Look through the data below. Show each line where the string "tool" occurs.

- _Source data_:
>>>>>
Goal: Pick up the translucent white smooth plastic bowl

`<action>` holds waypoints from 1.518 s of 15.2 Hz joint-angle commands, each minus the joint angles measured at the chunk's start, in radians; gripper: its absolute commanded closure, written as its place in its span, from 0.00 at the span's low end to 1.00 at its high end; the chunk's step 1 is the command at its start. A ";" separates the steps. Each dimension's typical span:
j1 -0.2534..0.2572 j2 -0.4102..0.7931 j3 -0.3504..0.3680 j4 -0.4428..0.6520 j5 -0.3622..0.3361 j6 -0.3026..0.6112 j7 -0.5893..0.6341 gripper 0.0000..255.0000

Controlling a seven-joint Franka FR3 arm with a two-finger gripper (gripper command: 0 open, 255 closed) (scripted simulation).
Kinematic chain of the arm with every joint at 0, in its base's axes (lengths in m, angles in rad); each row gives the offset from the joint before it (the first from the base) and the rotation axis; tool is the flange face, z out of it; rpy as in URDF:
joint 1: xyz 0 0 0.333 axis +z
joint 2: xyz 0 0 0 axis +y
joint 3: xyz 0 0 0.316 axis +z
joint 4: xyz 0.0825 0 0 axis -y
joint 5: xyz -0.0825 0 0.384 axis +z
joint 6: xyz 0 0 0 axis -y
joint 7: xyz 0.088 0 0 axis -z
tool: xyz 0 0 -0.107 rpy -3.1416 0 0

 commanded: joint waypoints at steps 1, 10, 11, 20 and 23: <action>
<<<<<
- _Task result_:
Kinematic chain of the arm with every joint at 0, in its base's axes (lengths in m, angles in rad); each row gives the offset from the joint before it (the first from the base) and the rotation axis; tool is the flange face, z out of it; rpy as in URDF:
tool: xyz 0 0 -0.107 rpy -3.1416 0 0

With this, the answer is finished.